If you have a truncated cone such that its upper base has a radius of a and the radius of its [larger] lower base is b, and a height h (between bases), how could you figure out its surface area using geometric reasoning?
The slant height, s, of the truncated cone is s = ((b-a)^2+h^2).
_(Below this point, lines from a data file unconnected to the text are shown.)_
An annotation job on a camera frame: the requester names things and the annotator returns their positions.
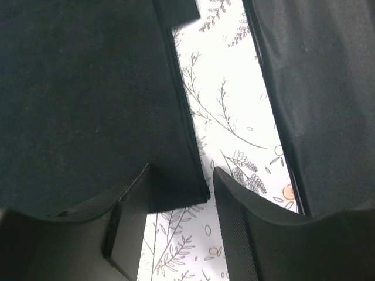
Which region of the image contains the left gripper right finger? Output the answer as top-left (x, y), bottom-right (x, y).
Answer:
top-left (213, 167), bottom-right (374, 280)

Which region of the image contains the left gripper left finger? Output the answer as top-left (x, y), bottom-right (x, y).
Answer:
top-left (1, 165), bottom-right (151, 280)

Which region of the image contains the black t-shirt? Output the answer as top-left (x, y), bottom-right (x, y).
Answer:
top-left (1, 1), bottom-right (374, 216)

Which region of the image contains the floral table mat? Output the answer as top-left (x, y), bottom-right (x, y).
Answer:
top-left (137, 1), bottom-right (298, 280)

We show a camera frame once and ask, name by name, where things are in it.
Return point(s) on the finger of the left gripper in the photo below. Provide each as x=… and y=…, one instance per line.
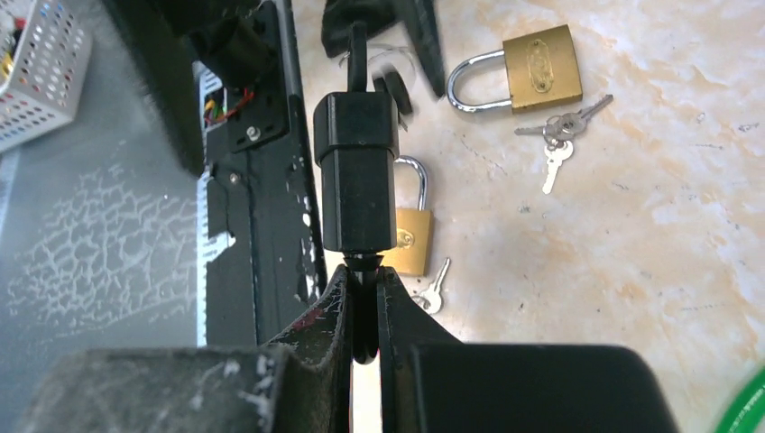
x=420, y=20
x=352, y=24

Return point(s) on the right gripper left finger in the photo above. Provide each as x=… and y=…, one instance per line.
x=296, y=382

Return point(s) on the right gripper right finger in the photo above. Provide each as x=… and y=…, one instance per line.
x=432, y=382

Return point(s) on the black padlock with keys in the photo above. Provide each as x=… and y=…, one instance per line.
x=356, y=143

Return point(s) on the brass padlock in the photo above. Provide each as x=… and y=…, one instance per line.
x=542, y=72
x=414, y=230

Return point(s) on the black-headed key bunch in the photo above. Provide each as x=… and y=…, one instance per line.
x=366, y=61

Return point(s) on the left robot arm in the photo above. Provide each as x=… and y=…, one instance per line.
x=163, y=39

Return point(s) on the white perforated tray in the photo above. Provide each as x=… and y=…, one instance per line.
x=45, y=51

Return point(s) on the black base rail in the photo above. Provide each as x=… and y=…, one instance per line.
x=260, y=263

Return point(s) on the green cable lock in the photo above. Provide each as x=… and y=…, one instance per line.
x=745, y=414

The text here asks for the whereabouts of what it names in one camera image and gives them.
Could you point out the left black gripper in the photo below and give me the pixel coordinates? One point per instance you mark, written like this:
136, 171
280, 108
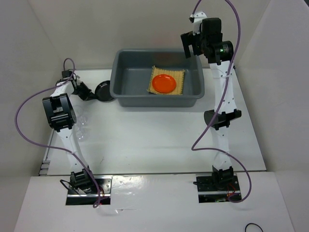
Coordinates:
88, 94

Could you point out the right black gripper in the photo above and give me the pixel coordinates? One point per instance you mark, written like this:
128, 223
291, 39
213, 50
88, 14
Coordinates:
188, 38

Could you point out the black round plate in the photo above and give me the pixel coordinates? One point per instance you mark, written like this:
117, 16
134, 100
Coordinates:
102, 92

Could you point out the woven bamboo mat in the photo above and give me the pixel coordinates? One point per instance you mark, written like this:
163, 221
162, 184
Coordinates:
177, 75

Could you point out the orange plastic plate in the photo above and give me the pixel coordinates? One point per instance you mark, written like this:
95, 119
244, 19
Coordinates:
164, 83

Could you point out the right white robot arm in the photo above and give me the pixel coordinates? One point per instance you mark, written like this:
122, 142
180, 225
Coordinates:
225, 109

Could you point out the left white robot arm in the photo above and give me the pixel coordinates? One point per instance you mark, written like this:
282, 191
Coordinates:
62, 118

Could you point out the grey plastic bin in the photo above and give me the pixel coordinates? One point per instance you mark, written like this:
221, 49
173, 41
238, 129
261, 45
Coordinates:
131, 77

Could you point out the clear glass cup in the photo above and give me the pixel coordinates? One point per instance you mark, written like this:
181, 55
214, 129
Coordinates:
80, 115
81, 132

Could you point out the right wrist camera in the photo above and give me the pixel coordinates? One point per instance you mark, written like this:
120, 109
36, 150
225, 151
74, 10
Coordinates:
196, 20

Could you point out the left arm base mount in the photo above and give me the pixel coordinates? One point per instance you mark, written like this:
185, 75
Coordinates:
77, 196

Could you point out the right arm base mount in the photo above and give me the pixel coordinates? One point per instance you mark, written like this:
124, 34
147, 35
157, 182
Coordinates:
219, 186

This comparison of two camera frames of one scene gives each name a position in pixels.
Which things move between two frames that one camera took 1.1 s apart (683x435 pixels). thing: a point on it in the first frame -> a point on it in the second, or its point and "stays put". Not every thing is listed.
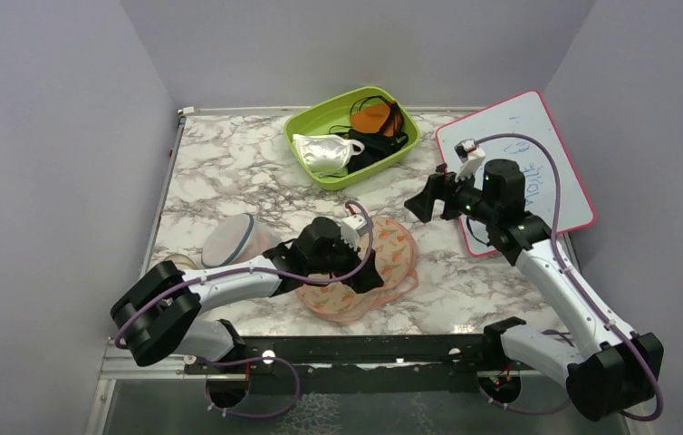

The slant height that the full, untruncated cone (let's call it r, as it will later serve as a radius) would have then is given by
r/s = b/(b-a)
or
r = b*s/(b-a)
Consider the conical surface of the truncated cone as made of paper, and cut along a line perpendicular to the top and bottom. Then lay this developpable surface flat. The arc formed by the top and the arc formed by the bottom will be concentric, as each will be perpendicular to the (now duplicated) cut line at either end of the curved strip. The base arc will be the outer arc, with a radius of curvature equal to r, the slant height of the fully restored cone.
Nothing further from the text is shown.